Dataset excerpts
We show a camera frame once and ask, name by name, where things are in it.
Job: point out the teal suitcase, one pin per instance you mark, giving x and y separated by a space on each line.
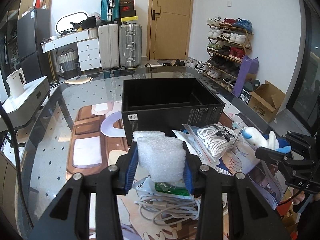
110 12

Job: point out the silver suitcase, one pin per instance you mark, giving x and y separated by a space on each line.
130 45

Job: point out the green and white packet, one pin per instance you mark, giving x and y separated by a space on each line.
148 188

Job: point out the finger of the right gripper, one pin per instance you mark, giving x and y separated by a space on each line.
298 137
278 157

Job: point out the wooden shoe rack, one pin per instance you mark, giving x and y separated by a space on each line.
229 42

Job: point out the stack of shoe boxes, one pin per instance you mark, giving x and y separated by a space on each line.
128 12

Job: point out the purple paper bag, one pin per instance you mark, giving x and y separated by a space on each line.
248 69

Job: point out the bagged white adidas laces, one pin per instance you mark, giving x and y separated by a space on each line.
213 141

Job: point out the black refrigerator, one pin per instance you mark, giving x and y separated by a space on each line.
32 29

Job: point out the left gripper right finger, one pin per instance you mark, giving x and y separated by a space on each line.
191 175

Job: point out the black cardboard box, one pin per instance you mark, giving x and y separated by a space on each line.
167 104

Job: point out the white and blue plush toy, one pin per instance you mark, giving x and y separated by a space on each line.
256 139

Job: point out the white dresser desk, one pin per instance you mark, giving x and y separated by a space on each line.
85 43

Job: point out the white suitcase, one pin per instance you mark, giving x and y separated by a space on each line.
109 46

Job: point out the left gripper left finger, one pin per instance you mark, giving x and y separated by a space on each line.
127 166

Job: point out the wooden door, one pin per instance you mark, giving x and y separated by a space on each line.
169 25

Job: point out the woven laundry basket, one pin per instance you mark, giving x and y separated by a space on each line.
69 63

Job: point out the oval vanity mirror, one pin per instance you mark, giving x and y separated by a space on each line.
66 23

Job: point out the brown cardboard box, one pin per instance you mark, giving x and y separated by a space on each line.
266 101

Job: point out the person's right hand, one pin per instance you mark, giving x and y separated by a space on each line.
301 202

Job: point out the white side table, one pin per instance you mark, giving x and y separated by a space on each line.
23 109

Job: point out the white foam packing piece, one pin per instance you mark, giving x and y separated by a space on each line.
163 157

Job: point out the white electric kettle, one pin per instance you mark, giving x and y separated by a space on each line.
16 82

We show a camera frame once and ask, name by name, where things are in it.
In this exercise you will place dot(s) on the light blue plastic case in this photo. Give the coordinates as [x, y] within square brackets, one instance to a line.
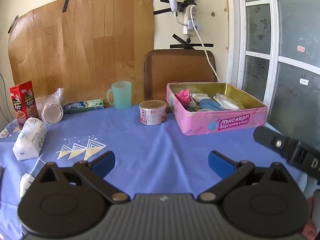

__WHAT THE TASK ASKS__. Restate every line of the data above word for word, with the images removed.

__EXERCISE RESPONSE__.
We show a camera frame once and ask, name by name, where things are in it.
Job: point out the teal suitcase, one pin per instance you mark, giving x and y separated by a space on each line.
110 12

Job: point out the silver suitcase, one pin per instance you mark, giving x and y separated by a space on each line.
130 45

Job: point out the green and white packet, one pin per instance you mark, giving x and y separated by a space on each line.
148 188

Job: point out the finger of the right gripper, one pin per instance you mark, giving x and y separated by a space on each line.
298 137
278 157

Job: point out the wooden shoe rack, one pin per instance you mark, giving x and y separated by a space on each line.
229 42

Job: point out the stack of shoe boxes, one pin per instance you mark, giving x and y separated by a space on each line.
128 12

Job: point out the purple paper bag, one pin per instance you mark, giving x and y separated by a space on each line.
248 69

Job: point out the bagged white adidas laces, one pin per instance you mark, giving x and y separated by a space on each line.
213 141

Job: point out the black refrigerator, one pin per instance you mark, giving x and y separated by a space on each line.
32 29

Job: point out the left gripper right finger, one pin per instance you mark, giving x and y separated by a space on each line.
191 175

Job: point out the black cardboard box, one pin per instance you mark, giving x and y separated by a space on each line.
167 104

Job: point out the white and blue plush toy, one pin per instance you mark, giving x and y separated by a space on each line.
256 139

Job: point out the white dresser desk, one pin per instance you mark, giving x and y separated by a space on each line.
85 43

Job: point out the white suitcase, one pin per instance you mark, giving x and y separated by a space on each line.
109 46

Job: point out the left gripper left finger, one pin per instance you mark, giving x and y separated by a space on each line.
127 166

Job: point out the wooden door, one pin per instance you mark, giving x and y separated by a space on each line.
169 25

Job: point out the woven laundry basket, one pin per instance you mark, giving x and y separated by a space on each line.
69 63

Job: point out the oval vanity mirror, one pin per instance you mark, giving x and y separated by a space on each line.
66 23

Job: point out the brown cardboard box, one pin per instance you mark, giving x and y separated by a space on each line.
266 101

Job: point out the person's right hand, one pin per instance you mark, giving x and y separated by a space on each line.
301 202

Job: point out the white side table, one pin per instance you mark, giving x and y separated by a space on each line.
23 109

Job: point out the white foam packing piece, one pin per instance you mark, giving x and y separated by a space on each line.
163 157

Job: point out the white electric kettle, one pin per instance you mark, giving x and y separated by a space on each line.
16 82

We show a camera frame once and ask, name by name, where things are in it.
In this exercise you will place dot(s) on the light blue plastic case in this photo. Give the coordinates as [x, y] within square brackets, one instance to a line.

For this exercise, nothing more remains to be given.